Ainsi parle le poète lui-même, préparant une excellente et irréfutable apologie pour tous ceux de sa race. Cette sensibilité, Poe la portait dans les affaires littéraires, et l’extrême importance qu’il attachait aux choses de la poésie l’induisait souvent en un ton où, au jugement des faibles, la supériorité se faisait trop sentir.

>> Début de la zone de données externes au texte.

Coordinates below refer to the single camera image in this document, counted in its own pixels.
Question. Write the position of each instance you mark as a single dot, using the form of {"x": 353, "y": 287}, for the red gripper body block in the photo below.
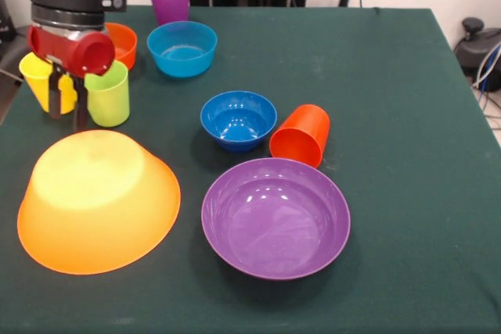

J’ai déjà remarqué, je crois, que plusieurs des préjugés qu’il avait à combattre, des idées fausses, des jugements vulgaires qui circulaient autour de lui, ont depuis longtemps infecté la presse française. Il ne sera donc pas inutile de rendre compte sommairement de quelques-unes de ses plus importantes opinions relatives à la composition poétique. Le parallélisme de l’erreur en rendra l’application tout à fait facile.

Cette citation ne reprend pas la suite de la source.